As you will remember, so far in the story:

  • Jesus has been certified by John the Baptist as the Messiah.
  • He has gathered together his first disciples.
  • He has performed his first recorded miracle – turning water into wine; a private miracle.
  • And in chapter 2, although we didn’t cover this, Jesus has launched his public ministry, by means of clearing the temple in Jerusalem.

Our text today picks up just after this, while he is still in Jerusalem.

Nicodemus’ faith

2:23Now when he was in Jerusalem at the Passover Feast, many believed in his name when they saw the signs that he was doing.”

Our verse talks about Jesus doing signs in Jerusalem. These aren’t narrated. As John 20:30 tells us, Jesus did many signs or miracles that are not recorded (Also 21:25). This is probably referring to various healings that Jesus did. 

Jesus performed signs in order to lead people to believe in him.

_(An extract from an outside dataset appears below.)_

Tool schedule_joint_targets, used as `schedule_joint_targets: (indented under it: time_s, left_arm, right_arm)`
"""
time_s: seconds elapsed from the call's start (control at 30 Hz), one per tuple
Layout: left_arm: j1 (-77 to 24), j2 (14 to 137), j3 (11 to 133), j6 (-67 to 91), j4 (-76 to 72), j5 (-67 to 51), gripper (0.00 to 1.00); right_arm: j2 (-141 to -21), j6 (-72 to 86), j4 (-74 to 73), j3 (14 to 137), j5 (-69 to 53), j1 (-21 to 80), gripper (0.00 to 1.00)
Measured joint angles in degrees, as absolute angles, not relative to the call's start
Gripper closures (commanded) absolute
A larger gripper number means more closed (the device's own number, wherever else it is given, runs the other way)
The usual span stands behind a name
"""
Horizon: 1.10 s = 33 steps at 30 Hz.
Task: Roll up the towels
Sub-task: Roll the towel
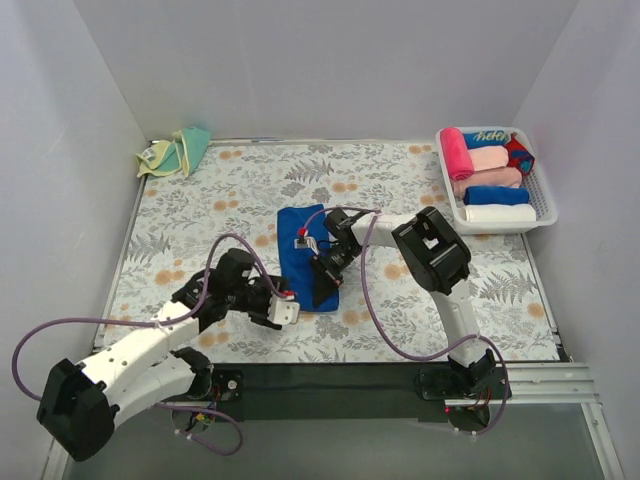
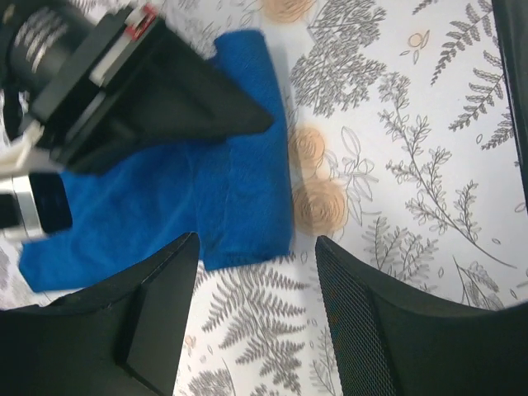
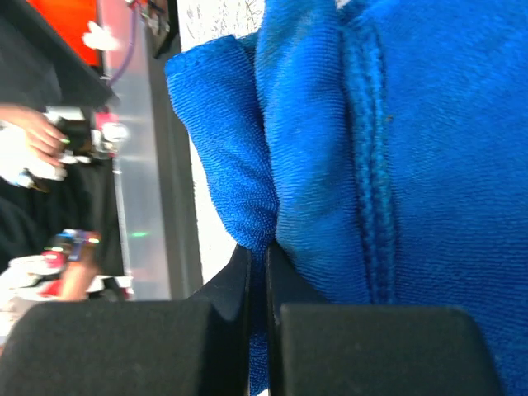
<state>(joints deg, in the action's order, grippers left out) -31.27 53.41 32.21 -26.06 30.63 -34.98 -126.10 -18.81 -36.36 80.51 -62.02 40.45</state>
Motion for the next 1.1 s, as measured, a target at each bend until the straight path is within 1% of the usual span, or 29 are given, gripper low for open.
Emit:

And at least on some level it worked here, for it says, “many believed in his name,” when they saw him perform these miracles.

But on another level, it didn’t work here. 24But Jesus on his part did not entrust himself to them, because he knew all people 25and needed no one to bear witness about a person, for he himself knew what was in a person.”

This doesn’t come out in English very well, but v. 23 and v. 24 use the same word.

  • “many believed/trusted in his name” – v. 23
  • “but Jesus on his part did not believe/entrust himself to them” – v. 24

It’s like Jesus is saying, ‘you believe in me? I don’t believe in you! You trust me? I don’t trust you! At least not yet.’

And he was able to know that there was a problem, John tells us, because “he himself knew what was in a person.” We have already seen this in his interactions with Peter and Nathanael. He knew their character and what was in their hearts, and will see this again in John’s gospel, for instance with the Samaritan woman.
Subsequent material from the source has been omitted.